Online Writing and Culture

What my students and I are talking about in Writing for the Internet often intersects with current events and ongoing issues. Here are a few such issues and reflections.

Palin’s Private E-Mail Hacked
Bloggers have alleged that David Kernell, 20, is the one who has claimed responsibility for breaking into the Alaska governor’s e-mail account. (Background and snarking via- Metafilter)

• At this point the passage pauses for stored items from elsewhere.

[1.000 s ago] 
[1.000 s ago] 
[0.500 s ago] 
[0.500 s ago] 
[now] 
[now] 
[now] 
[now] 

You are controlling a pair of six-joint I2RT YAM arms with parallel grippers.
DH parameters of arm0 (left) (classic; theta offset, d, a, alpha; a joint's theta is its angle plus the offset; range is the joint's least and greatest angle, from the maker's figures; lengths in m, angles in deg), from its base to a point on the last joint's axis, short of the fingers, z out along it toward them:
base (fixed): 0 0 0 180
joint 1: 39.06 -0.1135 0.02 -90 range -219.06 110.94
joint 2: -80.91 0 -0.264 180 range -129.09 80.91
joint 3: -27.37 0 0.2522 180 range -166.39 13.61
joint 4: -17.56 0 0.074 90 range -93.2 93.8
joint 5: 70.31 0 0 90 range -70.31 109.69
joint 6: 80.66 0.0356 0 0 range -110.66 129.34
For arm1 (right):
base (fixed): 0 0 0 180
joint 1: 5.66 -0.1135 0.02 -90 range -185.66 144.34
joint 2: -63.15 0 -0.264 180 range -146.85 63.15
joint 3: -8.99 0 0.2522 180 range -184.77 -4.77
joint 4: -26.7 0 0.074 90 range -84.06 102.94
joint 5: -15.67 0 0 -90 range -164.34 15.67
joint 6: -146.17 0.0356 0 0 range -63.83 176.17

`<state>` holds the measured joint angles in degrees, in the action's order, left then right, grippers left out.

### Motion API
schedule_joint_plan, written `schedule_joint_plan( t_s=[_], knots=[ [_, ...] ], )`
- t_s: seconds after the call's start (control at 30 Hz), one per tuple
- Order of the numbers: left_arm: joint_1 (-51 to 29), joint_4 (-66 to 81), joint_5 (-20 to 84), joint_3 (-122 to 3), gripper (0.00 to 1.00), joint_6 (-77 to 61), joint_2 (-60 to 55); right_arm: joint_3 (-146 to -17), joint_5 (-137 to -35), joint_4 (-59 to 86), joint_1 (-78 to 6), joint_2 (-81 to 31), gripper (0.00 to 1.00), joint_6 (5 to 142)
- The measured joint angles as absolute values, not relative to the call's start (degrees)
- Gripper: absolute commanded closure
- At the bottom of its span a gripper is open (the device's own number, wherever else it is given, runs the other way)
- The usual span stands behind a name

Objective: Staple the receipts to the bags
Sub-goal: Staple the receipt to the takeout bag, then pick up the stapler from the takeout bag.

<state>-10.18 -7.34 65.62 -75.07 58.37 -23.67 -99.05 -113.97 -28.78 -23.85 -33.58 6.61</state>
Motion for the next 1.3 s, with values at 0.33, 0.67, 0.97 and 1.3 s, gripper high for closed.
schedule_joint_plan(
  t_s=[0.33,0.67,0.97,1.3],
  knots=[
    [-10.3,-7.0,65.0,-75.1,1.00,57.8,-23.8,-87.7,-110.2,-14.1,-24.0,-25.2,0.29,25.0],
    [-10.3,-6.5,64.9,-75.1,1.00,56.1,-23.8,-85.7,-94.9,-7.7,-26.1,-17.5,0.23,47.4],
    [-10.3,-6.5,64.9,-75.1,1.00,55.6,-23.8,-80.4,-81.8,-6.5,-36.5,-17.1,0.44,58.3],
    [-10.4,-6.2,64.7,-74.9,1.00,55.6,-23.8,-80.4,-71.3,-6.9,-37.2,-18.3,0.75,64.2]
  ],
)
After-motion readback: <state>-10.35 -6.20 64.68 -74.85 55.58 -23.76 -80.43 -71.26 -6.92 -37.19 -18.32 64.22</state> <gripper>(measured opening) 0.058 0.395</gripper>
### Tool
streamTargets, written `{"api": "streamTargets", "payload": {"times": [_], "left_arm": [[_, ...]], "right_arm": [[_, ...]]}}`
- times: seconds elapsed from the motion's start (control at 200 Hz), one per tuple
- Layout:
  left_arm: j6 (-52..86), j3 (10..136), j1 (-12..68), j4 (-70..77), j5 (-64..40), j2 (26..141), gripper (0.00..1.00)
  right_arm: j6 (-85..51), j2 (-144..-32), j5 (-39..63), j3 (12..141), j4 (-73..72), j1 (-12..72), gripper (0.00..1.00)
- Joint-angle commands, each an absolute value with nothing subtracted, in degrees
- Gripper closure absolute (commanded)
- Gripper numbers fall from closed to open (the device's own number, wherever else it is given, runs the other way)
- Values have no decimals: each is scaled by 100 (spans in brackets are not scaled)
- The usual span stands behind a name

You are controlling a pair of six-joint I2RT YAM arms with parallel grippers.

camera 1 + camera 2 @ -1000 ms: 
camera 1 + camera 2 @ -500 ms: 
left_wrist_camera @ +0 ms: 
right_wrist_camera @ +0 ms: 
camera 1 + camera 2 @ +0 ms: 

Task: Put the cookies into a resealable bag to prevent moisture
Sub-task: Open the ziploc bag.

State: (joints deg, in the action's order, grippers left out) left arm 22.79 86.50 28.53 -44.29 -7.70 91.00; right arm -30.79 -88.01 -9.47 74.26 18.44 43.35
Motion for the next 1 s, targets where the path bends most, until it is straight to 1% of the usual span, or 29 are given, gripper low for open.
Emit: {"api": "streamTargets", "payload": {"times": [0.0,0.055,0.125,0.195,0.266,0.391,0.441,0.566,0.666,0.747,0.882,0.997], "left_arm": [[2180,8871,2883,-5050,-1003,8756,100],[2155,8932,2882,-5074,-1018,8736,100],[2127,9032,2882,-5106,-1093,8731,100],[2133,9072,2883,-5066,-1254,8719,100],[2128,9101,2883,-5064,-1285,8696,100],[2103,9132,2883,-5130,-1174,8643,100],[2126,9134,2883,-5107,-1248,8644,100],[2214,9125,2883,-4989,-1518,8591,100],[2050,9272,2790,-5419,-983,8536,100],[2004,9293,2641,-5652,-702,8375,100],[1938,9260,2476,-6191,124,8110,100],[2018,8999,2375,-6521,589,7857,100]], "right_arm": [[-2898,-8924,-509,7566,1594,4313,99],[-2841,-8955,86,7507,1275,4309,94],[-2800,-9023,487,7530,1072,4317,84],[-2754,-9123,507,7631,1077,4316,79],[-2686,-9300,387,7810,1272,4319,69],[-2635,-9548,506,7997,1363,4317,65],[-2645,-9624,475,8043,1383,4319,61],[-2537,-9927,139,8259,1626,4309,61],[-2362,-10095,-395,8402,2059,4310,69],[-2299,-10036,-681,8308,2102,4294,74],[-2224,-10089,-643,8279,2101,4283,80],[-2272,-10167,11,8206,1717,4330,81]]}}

Zounds! New “Dit-Dah” Lingo of Telegraph Operators Threatens Standard English! ;-)
I doubt that many visor-wearing
telegraph operators or gin-soaked news-hacks found themselves
accidentally writing “dit-dit-dah-dah” or “in this reporter’s opinion” in a letter home to mum. (Also… how should journalists treat text messages? Quote them letter-for-letter, thus making the users look illiterate? Translate them to standard English, thus changing the tone? Discuss)

Tools for Coping with the Flood of Words
Some people are turning to filters such as YouTube Comment Snob, or they are balancing the benefits of a truly open society with the benefits of discouraging bad behavior (thus trolls may find their posts disemvoweled).

Assessment of Online Writing
Learning in the Webiverse: How Do You Grade a Conversation? (See also, Evaluating Blogging; compare a blogging rubric from several years ago to how I now introduce blogging and the portfolio assignments — see this example from another class.)

Old Media Mocks Mariotti’s Newfound Disdain for Newspapers
High-profile ports columnist Jay Mariotti, who dramatically quit the Sun-Times,
saying newspapers are a dying industry, seems to have fallen in love
with the Web. His former old media comrades aren’t buying it. (Ebert; Deluca)

Wikipedia — the User-edited Encyclopedia
Lisa Spiro notes that professors are citing Wikipedia in their own research, media employees are leaking news to Wikipedia before the reporters can publish the story.  (Note that simply using Wikipedia is different from plagiarizing from it.) But does the world really need to know what a car mechanic has to say about genetics? Is a free-for-all world of amateurs really better than a world in which knowledge is managed by experts?